Task to complete>
Find every line of the listing below where "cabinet" appears, and copy it.
= = = =
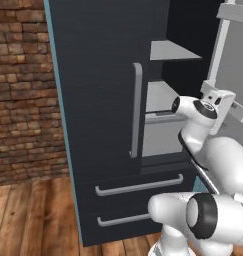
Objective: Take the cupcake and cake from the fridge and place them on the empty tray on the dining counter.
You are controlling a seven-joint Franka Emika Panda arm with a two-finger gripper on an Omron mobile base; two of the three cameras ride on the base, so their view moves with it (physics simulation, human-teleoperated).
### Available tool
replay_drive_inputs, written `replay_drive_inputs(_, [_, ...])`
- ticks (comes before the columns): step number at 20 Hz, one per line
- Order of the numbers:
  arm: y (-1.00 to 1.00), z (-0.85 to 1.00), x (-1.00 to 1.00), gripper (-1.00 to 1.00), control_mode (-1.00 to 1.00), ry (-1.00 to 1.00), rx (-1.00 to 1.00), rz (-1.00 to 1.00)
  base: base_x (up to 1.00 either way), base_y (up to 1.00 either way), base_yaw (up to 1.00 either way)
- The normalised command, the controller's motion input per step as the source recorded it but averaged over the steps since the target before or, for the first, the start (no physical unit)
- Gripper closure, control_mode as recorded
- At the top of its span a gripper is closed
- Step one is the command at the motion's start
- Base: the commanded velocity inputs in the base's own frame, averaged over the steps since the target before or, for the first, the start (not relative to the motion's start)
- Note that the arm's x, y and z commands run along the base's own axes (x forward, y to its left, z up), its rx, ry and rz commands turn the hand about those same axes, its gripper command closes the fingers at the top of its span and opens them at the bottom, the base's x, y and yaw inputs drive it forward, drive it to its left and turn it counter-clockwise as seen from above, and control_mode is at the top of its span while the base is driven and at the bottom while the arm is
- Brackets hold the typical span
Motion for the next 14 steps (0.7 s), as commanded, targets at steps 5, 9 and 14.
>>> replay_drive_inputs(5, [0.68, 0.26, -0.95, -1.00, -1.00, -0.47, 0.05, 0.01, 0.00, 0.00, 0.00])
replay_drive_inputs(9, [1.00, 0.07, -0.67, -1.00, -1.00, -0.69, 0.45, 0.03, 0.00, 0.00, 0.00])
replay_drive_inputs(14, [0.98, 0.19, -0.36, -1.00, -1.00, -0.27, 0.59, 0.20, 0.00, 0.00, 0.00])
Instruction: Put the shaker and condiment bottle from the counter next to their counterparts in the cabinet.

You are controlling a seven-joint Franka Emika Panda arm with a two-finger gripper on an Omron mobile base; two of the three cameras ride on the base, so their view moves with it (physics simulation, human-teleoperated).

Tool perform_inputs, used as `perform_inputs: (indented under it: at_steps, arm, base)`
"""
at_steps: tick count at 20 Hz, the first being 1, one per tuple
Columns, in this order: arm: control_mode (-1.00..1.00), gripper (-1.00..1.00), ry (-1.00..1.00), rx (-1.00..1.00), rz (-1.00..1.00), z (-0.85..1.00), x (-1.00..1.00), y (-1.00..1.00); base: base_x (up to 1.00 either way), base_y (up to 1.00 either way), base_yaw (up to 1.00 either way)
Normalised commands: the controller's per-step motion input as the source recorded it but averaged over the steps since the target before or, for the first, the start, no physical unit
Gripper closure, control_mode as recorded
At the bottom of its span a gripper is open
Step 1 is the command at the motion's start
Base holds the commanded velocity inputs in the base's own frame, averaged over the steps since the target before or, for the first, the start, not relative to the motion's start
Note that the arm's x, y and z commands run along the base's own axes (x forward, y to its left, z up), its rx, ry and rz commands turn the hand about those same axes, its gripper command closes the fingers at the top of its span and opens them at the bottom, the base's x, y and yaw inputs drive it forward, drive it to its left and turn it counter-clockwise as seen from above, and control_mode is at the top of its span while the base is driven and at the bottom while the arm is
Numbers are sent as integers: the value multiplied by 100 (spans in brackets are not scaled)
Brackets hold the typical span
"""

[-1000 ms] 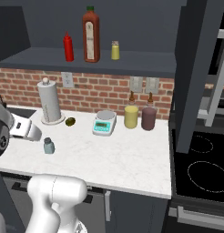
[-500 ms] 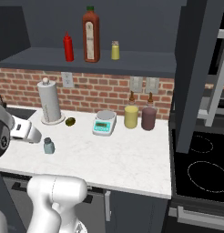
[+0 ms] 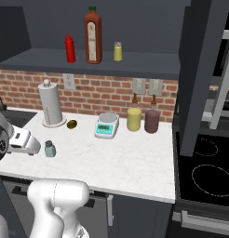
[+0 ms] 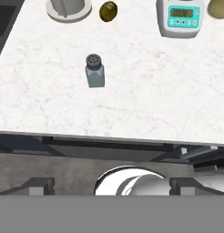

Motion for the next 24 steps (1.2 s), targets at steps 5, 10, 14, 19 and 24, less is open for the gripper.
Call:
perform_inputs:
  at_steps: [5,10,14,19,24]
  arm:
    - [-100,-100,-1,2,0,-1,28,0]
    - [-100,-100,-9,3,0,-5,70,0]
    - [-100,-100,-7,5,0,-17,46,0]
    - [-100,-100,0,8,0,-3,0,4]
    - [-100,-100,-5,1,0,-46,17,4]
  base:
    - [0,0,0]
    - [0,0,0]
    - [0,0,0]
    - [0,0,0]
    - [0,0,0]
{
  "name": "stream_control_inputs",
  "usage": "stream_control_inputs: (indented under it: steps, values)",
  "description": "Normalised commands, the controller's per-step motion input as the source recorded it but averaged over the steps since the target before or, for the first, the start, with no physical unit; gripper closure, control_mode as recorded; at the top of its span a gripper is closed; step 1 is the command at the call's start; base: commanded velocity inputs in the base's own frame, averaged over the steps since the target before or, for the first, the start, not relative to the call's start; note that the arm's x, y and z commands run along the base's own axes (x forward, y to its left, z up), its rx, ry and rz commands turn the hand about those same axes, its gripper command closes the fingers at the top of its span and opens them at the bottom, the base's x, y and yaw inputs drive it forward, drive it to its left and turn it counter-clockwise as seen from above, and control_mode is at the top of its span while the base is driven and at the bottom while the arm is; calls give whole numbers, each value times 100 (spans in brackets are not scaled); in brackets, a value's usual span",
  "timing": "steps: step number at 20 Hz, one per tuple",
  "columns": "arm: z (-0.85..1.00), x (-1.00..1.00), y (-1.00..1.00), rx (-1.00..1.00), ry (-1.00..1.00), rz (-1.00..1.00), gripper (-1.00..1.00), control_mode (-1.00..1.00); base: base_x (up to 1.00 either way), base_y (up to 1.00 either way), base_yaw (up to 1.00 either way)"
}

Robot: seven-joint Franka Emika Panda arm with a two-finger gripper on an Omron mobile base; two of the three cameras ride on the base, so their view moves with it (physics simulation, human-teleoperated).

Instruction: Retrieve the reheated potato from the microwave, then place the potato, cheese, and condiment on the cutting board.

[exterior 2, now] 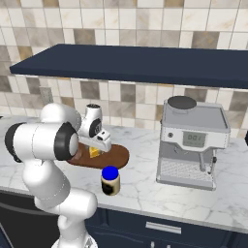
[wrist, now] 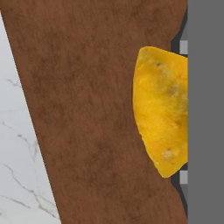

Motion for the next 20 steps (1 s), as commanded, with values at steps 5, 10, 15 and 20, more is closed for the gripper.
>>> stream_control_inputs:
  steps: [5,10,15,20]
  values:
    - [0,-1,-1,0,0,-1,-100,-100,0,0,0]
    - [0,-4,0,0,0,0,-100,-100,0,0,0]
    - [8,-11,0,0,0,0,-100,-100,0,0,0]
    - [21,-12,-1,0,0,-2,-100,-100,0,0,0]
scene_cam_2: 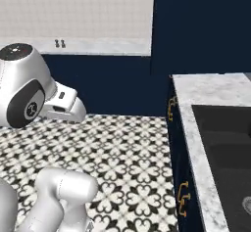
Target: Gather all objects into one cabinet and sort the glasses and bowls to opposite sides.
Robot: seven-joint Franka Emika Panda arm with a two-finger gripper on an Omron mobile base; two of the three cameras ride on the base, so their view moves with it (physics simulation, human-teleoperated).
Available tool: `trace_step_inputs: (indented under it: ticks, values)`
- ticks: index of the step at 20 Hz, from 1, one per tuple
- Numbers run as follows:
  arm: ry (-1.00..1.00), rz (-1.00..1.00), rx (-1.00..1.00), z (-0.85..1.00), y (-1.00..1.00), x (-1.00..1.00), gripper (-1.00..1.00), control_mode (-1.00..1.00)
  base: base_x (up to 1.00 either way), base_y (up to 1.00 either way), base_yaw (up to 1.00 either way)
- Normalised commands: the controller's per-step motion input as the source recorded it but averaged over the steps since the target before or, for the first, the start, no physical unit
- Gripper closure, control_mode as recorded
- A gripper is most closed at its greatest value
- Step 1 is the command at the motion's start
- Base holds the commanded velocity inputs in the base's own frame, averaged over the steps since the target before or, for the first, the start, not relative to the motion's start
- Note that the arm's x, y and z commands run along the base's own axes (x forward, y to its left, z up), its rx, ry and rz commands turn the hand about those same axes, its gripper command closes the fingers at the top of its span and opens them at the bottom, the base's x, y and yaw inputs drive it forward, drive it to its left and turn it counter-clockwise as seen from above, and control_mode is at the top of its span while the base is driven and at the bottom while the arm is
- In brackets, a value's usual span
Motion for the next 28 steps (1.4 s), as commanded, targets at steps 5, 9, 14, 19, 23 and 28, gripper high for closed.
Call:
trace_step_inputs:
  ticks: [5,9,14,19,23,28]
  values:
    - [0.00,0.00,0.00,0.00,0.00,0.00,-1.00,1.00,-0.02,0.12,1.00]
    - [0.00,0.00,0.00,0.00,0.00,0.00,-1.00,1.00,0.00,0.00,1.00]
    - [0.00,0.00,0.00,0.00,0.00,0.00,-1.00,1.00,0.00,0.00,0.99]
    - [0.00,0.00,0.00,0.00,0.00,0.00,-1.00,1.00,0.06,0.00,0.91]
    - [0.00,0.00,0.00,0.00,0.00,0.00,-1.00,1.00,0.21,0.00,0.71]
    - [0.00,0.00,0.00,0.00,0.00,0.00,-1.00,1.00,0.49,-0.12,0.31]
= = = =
Reply>
Instruction: Put the shaker and condiment bottle from the counter next to their counterparts in the cabinet.
Target: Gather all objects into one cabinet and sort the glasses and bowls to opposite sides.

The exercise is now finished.